Though trimming around the outside (heading cuts) of the tree feels safer, it removes most of the fruiting sites and creates a very twiggy dense canopy. I’m repeating myself, I know but its worth it to drive it home. Thinning cuts, as well as creating airflow and light, inspire new shoots for future fruits, while leaving much of the fruitful wood intact for the forth coming season. Fresh shoots coming on each season is how you achieve a compact, yet productive tree.

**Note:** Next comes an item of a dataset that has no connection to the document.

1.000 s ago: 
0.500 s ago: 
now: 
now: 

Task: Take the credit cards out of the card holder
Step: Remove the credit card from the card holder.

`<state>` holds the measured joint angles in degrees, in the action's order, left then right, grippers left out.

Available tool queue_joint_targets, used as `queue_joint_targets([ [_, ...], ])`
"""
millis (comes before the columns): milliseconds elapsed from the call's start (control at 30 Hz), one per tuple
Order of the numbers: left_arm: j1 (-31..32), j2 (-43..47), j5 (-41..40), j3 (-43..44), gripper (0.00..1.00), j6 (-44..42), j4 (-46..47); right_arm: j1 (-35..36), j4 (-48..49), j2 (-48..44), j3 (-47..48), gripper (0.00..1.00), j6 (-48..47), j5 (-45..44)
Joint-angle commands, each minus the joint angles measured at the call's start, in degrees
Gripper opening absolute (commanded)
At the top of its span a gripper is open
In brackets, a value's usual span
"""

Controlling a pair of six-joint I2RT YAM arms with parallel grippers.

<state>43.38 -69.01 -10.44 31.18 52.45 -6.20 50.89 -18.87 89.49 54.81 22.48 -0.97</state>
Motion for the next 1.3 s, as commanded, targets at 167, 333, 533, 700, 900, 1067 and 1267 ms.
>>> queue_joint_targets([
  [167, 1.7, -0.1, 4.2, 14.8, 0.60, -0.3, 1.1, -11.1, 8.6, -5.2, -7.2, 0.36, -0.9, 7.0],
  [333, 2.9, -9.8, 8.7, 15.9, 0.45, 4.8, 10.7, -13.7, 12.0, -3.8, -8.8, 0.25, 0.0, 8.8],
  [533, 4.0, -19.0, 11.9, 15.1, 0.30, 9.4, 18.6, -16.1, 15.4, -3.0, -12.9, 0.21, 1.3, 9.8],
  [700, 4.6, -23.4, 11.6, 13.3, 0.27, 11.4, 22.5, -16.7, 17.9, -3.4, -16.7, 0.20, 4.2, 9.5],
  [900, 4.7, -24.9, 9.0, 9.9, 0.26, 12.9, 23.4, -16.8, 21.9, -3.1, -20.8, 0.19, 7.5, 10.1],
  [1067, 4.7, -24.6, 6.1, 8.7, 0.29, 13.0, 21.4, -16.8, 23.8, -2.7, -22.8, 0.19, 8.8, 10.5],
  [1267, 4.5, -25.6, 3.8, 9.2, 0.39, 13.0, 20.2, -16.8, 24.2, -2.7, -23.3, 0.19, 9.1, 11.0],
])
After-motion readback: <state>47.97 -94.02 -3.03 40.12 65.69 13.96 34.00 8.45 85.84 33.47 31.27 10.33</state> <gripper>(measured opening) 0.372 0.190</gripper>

  • Remove dominant, upright shoots completely. They clutter the tree and aren’t productive.
  • Lift the skirt up – pruning off all lower branches in the 1 metre (ish) space above the soil line. This airflow gap is super important to help prevent pests/ fungus.
  • Then, get right inside the canopy, removing the occasional whole branch to de-tangle and open. Where you can, remove the longest branches, the ones that are causing imbalance by being too tall or too wide. Love me a 2 for 1 deal!
  • Stand back and walk around the tree checking for balance. You may need one or two heading cuts to equalise the shape. Take it easy on those heading cuts to avoid loosing too many fruits.

Restoration

Citrus restore beautifully, so if you’ve got an old, dire tree – take heart. Either follow along the process I’ve just described, and slowly restore it over a few years. If the tree is way too tall with very little lower growth (or you just want it sorted now!), lop it off to about 2m and it will sprout away again. You wont get fruit for a goodly few years while it rebuilds, but such is the quid pro quo of life.